--- PROBLEM ---
Through the line that contains "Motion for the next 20", return the data below exactly, starting at its first line; leave the rest out.

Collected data

--------------------

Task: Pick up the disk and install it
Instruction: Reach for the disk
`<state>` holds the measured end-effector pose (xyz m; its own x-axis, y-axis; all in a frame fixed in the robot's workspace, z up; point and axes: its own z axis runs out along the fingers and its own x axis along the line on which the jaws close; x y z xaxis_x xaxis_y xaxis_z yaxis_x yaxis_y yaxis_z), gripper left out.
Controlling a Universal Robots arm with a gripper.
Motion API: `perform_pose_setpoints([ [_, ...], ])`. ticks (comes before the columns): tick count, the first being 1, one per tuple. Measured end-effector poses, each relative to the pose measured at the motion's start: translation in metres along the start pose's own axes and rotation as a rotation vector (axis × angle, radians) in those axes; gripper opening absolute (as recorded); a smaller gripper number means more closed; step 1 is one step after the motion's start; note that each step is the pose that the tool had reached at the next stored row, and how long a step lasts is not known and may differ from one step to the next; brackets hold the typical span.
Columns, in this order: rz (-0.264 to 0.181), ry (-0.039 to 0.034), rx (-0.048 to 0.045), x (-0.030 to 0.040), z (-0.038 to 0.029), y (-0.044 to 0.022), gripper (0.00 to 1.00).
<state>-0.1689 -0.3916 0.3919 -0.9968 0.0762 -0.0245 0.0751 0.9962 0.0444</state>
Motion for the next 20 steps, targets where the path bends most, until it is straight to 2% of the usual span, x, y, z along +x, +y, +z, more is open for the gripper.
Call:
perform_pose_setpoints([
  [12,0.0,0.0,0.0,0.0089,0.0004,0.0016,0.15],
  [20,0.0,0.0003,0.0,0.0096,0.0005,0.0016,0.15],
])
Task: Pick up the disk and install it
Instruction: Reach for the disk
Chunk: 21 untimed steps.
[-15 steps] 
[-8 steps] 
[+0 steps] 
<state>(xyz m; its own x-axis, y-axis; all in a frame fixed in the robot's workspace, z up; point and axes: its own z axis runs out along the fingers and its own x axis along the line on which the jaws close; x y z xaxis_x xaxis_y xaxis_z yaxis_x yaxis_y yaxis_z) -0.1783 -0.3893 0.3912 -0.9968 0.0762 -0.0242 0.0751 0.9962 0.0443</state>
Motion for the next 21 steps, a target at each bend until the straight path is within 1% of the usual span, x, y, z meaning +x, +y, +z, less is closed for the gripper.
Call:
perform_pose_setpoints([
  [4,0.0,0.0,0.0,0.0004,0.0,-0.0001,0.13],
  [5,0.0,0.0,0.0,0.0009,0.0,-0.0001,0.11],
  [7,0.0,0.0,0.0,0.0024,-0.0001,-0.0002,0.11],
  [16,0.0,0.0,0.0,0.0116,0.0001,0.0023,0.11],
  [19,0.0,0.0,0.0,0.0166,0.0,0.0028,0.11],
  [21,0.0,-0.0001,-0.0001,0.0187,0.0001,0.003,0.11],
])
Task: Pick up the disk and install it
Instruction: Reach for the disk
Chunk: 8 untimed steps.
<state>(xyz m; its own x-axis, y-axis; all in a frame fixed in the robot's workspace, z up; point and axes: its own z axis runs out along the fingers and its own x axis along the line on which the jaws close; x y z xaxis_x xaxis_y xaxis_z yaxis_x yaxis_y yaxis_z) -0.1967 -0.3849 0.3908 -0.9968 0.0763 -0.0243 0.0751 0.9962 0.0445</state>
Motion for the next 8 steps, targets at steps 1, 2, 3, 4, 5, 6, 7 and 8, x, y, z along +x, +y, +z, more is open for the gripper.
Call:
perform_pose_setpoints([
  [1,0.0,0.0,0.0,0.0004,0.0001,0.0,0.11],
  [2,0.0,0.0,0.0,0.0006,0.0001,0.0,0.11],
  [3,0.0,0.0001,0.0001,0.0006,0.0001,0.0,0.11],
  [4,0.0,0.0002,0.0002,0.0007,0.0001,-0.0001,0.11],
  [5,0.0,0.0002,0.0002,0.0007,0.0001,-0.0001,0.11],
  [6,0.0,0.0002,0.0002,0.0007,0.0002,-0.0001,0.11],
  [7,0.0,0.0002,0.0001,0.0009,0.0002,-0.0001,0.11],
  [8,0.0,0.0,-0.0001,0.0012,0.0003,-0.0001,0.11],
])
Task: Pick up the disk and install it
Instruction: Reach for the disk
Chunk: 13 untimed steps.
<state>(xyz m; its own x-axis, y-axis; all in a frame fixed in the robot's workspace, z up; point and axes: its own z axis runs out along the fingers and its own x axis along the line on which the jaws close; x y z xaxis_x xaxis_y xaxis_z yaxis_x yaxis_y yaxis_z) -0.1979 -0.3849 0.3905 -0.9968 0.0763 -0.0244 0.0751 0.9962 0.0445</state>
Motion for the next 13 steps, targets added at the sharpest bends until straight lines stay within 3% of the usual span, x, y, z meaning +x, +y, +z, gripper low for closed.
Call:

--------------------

--- EXERCISE RESULT ---
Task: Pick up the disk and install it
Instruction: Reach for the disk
`<state>` holds the measured end-effector pose (xyz m; its own x-axis, y-axis; all in a frame fixed in the robot's workspace, z up; point and axes: its own z axis runs out along the fingers and its own x axis along the line on which the jaws close; x y z xaxis_x xaxis_y xaxis_z yaxis_x yaxis_y yaxis_z), gripper left out.
Controlling a Universal Robots arm with a gripper.
Motion API: `perform_pose_setpoints([ [_, ...], ])`. ticks (comes before the columns): tick count, the first being 1, one per tuple. Measured end-effector poses, each relative to the pose measured at the motion's start: translation in metres along the start pose's own axes and rotation as a rotation vector (axis × angle, radians) in those axes; gripper opening absolute (as recorded); a smaller gripper number means more closed; step 1 is one step after the motion's start; note that each step is the pose that the tool had reached at the next stored row, and how long a step lasts is not known and may differ from one step to the next; brackets hold the typical span.
Columns, in this order: rz (-0.264 to 0.181), ry (-0.039 to 0.034), rx (-0.048 to 0.045), x (-0.030 to 0.040), z (-0.038 to 0.029), y (-0.044 to 0.022), gripper (0.00 to 1.00).
<state>-0.1689 -0.3916 0.3919 -0.9968 0.0762 -0.0245 0.0751 0.9962 0.0444</state>
Motion for the next 20 steps, targets where the path bends most, until it is straight to 2% of the usual span, x, y, z along +x, +y, +z, more is open for the gripper.

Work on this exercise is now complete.